Florida’s U.S. Senate hopefuls reached out Monday to one of the state’s newest growing blocs of voters — Puerto Ricans — in a day of dueling endorsements from current and former island officials.
In Orlando, Puerto Rico’s Gov. Ricardo Rossello endorsed Democratic Sen. Bill Nelson, the incumbent who is locked in a toss-up bid to hold onto his seat against challenger Republican Gov. Rick Scott.
“I believe in Bill Nelson,” said Mr. Rossello, the son of a former governor who was elected in 2016 as a member of the island’s New Progressive Party. “I am grateful for his longstanding relationship for the people of Puerto Rico and I am proud to say that I am endorsing Bill Nelson for, once again, being the senator of Florida and helping represent the people of Puerto Rico.”
Meanwhile, from Tallahassee, the Scott campaign released statements from some of the 60 island officials who are backing the Republican in his first bid for federal office.
In backing Mr. Nelson, Mr. Rossello cited the senator’s efforts to win federal funding for Puerto Rico’s near-bankrupt Medicaid program as well as community development and storm relief after Hurricane Maria devastated the island in September 2017.
But Gov. Scott’s Puerto Rican backers chided Mr. Nelson for spending money from afar as opposed to rolling up his sleeves after the Maria catastrophe. Mr. Scott has visited the island eight times since Maria hit, and made a point of welcoming many Puerto Ricans at airports when they fled the typhoon’s aftermath.
“Sen. Nelson has had decades to stand up for Puerto Rico but we only hear from him in election years,” said Puerto Rico’s Resident Commissioner Jenniffer Gonzalez-Colon, who is a longtime politician in both the Republican and New Progressive parties. “Today’s announcement is just another example of the senator only turning to Puerto Rico when he needs to protect his own job — not when he needs to help the rebuilding of our families and communities.”
It remains unclear just how many Puerto Ricans have taken up some form of permanent residency in Florida since Maria.
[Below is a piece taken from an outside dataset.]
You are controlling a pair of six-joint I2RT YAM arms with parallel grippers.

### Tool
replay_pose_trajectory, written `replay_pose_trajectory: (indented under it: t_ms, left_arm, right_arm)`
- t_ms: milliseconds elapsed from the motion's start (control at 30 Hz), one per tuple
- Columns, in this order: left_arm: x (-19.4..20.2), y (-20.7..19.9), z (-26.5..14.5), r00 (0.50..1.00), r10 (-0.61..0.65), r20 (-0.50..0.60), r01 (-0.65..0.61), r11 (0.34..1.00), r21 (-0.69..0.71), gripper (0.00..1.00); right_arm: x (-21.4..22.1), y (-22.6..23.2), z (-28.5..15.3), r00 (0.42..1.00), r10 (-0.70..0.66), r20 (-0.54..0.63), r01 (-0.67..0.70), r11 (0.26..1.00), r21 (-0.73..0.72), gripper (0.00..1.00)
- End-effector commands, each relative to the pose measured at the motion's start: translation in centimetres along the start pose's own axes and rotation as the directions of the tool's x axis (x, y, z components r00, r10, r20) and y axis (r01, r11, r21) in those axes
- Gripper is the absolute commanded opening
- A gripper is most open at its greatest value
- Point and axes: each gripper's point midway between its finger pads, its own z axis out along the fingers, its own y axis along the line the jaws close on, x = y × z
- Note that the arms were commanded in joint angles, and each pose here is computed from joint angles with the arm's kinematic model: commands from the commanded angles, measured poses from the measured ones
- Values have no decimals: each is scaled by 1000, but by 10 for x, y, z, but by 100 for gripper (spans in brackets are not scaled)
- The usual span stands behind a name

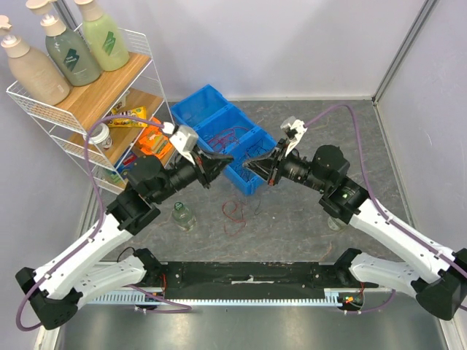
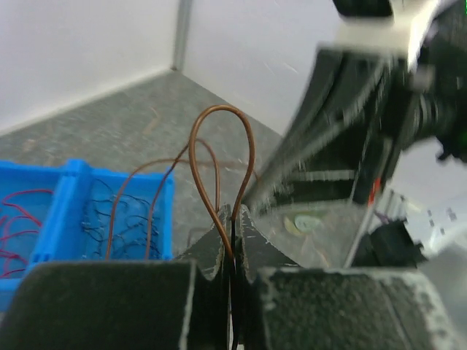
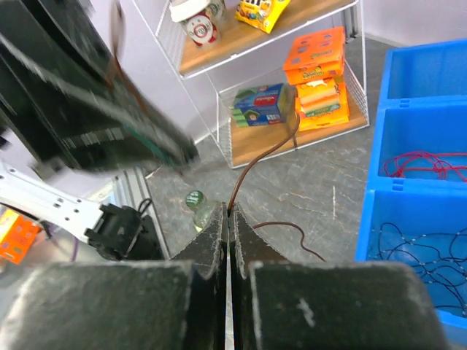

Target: Untangle the cables

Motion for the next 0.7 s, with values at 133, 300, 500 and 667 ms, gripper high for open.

While Gov. Scott began 2018 using the figure of 300,000, some bureaucrats and academics, citing school enrollments and other data, call that figure was wildly overstated.
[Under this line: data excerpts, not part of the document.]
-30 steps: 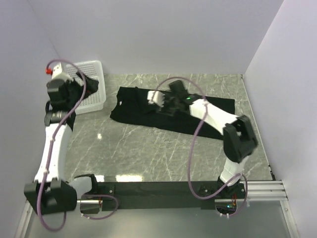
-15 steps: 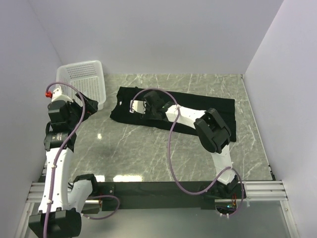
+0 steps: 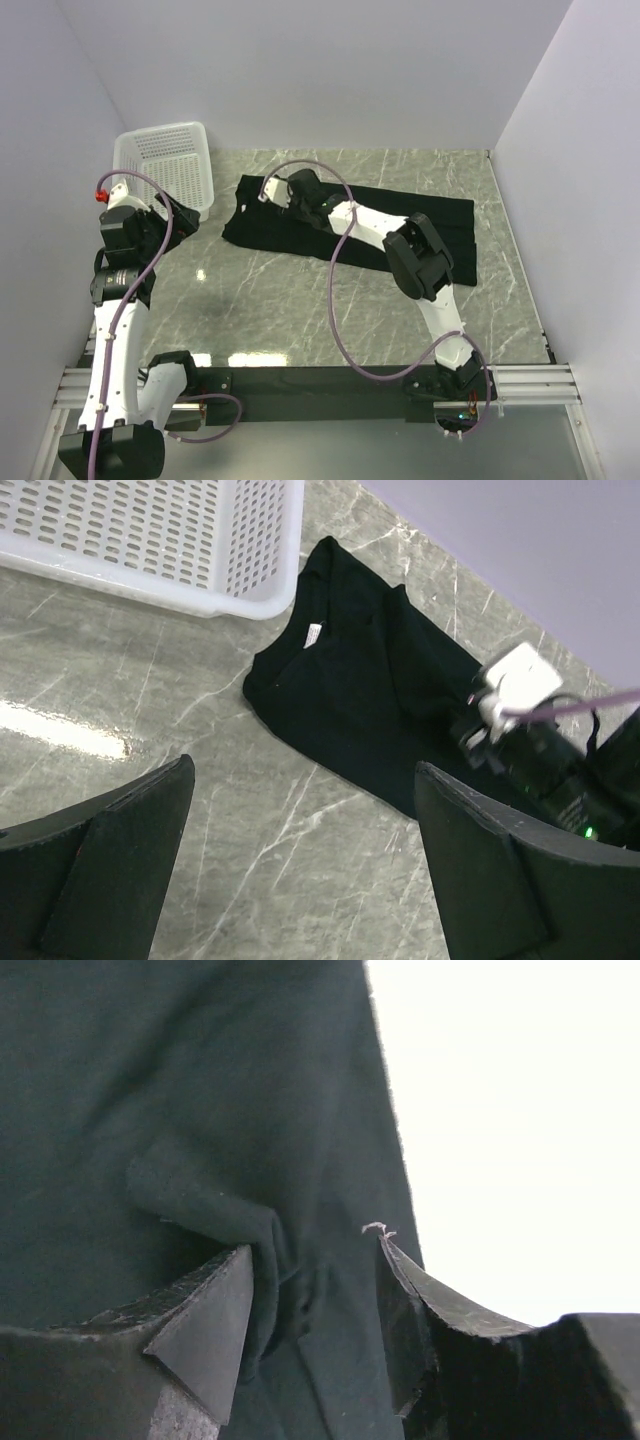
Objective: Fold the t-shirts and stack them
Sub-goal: Smooth out the T-shirt at the center of the board.
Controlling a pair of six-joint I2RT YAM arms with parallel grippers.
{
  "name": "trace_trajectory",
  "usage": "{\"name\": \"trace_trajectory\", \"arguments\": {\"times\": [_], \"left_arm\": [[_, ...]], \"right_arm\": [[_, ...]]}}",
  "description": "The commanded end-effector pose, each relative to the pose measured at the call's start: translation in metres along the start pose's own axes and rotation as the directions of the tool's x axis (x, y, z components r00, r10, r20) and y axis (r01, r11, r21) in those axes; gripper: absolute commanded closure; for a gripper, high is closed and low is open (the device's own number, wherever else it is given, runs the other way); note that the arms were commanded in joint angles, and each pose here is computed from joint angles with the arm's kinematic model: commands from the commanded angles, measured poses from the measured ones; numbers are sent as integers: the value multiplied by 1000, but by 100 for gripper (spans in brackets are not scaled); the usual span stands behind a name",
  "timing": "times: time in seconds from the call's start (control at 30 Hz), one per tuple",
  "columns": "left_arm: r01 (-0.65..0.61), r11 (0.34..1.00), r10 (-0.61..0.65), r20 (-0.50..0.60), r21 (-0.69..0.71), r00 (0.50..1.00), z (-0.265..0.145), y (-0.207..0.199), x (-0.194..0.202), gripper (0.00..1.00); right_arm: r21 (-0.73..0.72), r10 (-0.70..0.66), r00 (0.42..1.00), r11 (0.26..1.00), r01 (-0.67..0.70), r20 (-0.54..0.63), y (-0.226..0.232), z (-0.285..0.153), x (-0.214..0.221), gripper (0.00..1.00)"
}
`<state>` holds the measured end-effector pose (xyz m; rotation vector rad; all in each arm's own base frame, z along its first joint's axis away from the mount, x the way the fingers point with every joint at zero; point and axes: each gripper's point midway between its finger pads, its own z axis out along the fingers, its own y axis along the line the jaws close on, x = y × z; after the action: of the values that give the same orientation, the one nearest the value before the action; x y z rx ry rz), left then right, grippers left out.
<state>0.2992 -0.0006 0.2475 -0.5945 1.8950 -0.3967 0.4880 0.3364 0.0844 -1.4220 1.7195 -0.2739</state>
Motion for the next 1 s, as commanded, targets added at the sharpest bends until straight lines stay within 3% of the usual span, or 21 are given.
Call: {"name": "trace_trajectory", "arguments": {"times": [0.0,0.17,0.6,0.87,0.97], "left_arm": [[10,1000,-11,31,21,999,-2,-6,-8,4],[13,1000,-14,16,24,1000,1,-6,-6,4],[40,998,-39,-26,54,999,10,-11,0,5],[44,989,-28,-114,144,993,18,-24,14,6],[21,979,15,-174,202,985,24,-29,27,9]], "right_arm": [[96,182,983,979,-181,3,-47,3,4,43],[114,322,946,942,-317,-27,-65,14,24,43],[256,509,857,841,-476,-81,-112,21,88,43],[238,581,812,799,-553,-63,-136,6,95,41],[151,592,804,800,-581,-47,-145,-17,90,33]]}}
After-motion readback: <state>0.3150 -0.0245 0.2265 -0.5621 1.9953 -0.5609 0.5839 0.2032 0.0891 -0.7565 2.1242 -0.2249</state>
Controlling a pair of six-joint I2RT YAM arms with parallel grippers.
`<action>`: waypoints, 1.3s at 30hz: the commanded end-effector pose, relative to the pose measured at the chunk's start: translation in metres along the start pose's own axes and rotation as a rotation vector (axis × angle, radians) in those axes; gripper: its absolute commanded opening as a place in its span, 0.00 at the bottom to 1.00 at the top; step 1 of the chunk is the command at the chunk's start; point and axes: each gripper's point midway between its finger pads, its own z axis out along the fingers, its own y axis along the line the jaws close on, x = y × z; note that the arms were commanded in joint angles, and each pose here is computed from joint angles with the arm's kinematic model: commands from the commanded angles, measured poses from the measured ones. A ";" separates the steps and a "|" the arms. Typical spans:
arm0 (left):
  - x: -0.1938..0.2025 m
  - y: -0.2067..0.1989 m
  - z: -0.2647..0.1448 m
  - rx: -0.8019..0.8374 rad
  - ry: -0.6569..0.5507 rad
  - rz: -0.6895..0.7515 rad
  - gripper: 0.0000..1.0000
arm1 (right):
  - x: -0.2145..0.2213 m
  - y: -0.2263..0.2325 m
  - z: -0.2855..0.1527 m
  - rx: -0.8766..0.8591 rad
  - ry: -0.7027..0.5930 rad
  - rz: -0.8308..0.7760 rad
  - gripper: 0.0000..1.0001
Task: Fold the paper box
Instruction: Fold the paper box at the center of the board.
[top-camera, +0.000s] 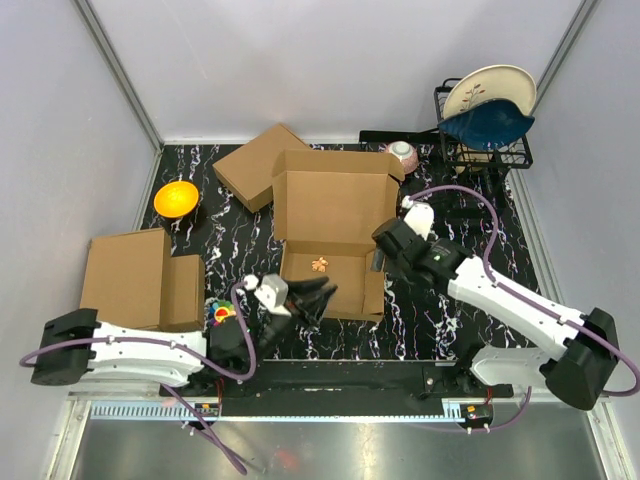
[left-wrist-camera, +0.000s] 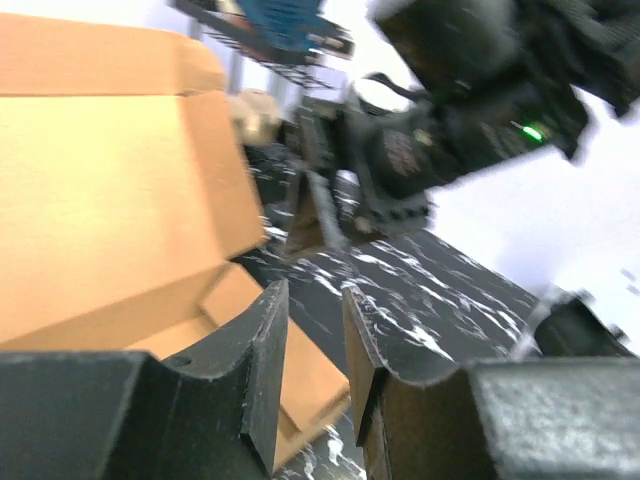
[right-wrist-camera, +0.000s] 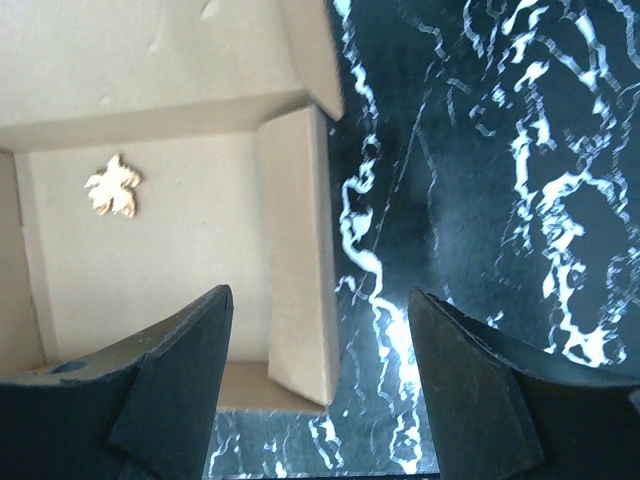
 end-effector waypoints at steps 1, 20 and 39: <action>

Nevertheless, as Mr. Scott’s myriad trips make clear, the Puerto Rican segment is one portion of the state’s large Hispanic population that both politicians are courting.
Three recent polls have given Mr. Nelson a slight advantage, putting him up 1.1 points in the RealClearPolitics polling average, but the gap among Latino voters is greater, according to the oddsmakers. The most recent Quinnipiac poll, for instance, put Mr. Nelson ahead with Hispanics by a 61-39 margin.
On the other hand, the Sunshine State’s Hispanic community does always vote as a cohesive bloc. The large Cuban American population in southern Florida, for example, is a famously active group politically, but engagement in that community appears to be much more pronounced among older voters than younger voters, said Carol Weissert, a political science professor at Florida State University.
In addition, Puerto Ricans who only recently fled the island for Florida may find themselves preoccupied with the demands and ramifications that change entails, so their engagement with the Senate race is difficult to gauge.
“There is one argument that the post-hurricane Puerto Ricans are too busy getting their lives in order here to vote,” Ms. Weissert said. “At this point, we just don’t know if this is true. What I do know is that Gov. Scott has been courting this group enthusiastically, so he must think they will turn out.”